* Assigned task
Could you return each line of the material that has "finger" in it?

Material for this exercise Block Start

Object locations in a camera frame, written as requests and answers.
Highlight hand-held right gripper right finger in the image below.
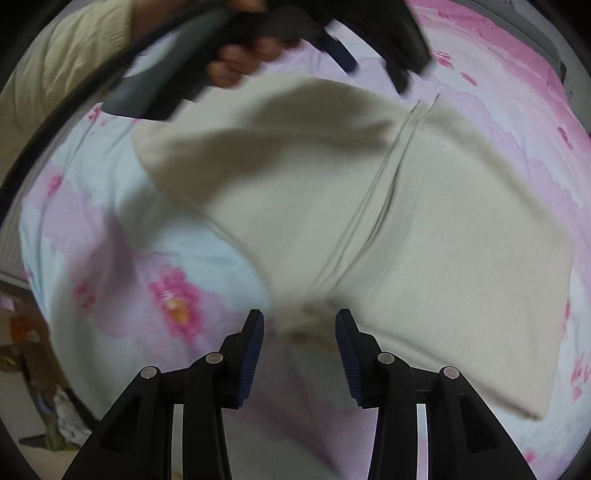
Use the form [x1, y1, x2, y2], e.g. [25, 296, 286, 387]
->
[335, 308, 527, 480]

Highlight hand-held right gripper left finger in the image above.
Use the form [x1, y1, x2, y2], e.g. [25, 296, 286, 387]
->
[61, 308, 265, 480]

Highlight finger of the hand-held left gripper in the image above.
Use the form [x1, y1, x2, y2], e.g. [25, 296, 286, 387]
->
[355, 0, 435, 95]
[321, 27, 362, 75]

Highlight cream pants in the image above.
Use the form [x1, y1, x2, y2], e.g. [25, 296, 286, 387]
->
[131, 74, 576, 422]

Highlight person's left forearm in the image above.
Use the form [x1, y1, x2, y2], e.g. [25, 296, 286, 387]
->
[0, 0, 139, 155]

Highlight person's left hand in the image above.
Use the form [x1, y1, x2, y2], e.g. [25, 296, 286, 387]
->
[206, 36, 303, 89]

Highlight pink floral blanket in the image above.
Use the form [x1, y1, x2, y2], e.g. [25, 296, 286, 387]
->
[18, 0, 591, 480]

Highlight grey padded headboard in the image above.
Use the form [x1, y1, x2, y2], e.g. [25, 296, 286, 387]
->
[501, 0, 570, 88]

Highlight blurred orange object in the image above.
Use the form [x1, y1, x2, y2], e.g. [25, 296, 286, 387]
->
[7, 311, 49, 367]

Material for this exercise Block End

* Response to this task
Highlight hand-held right gripper right finger in the image below.
Highlight hand-held right gripper left finger in the image above.
Highlight finger of the hand-held left gripper in the image above.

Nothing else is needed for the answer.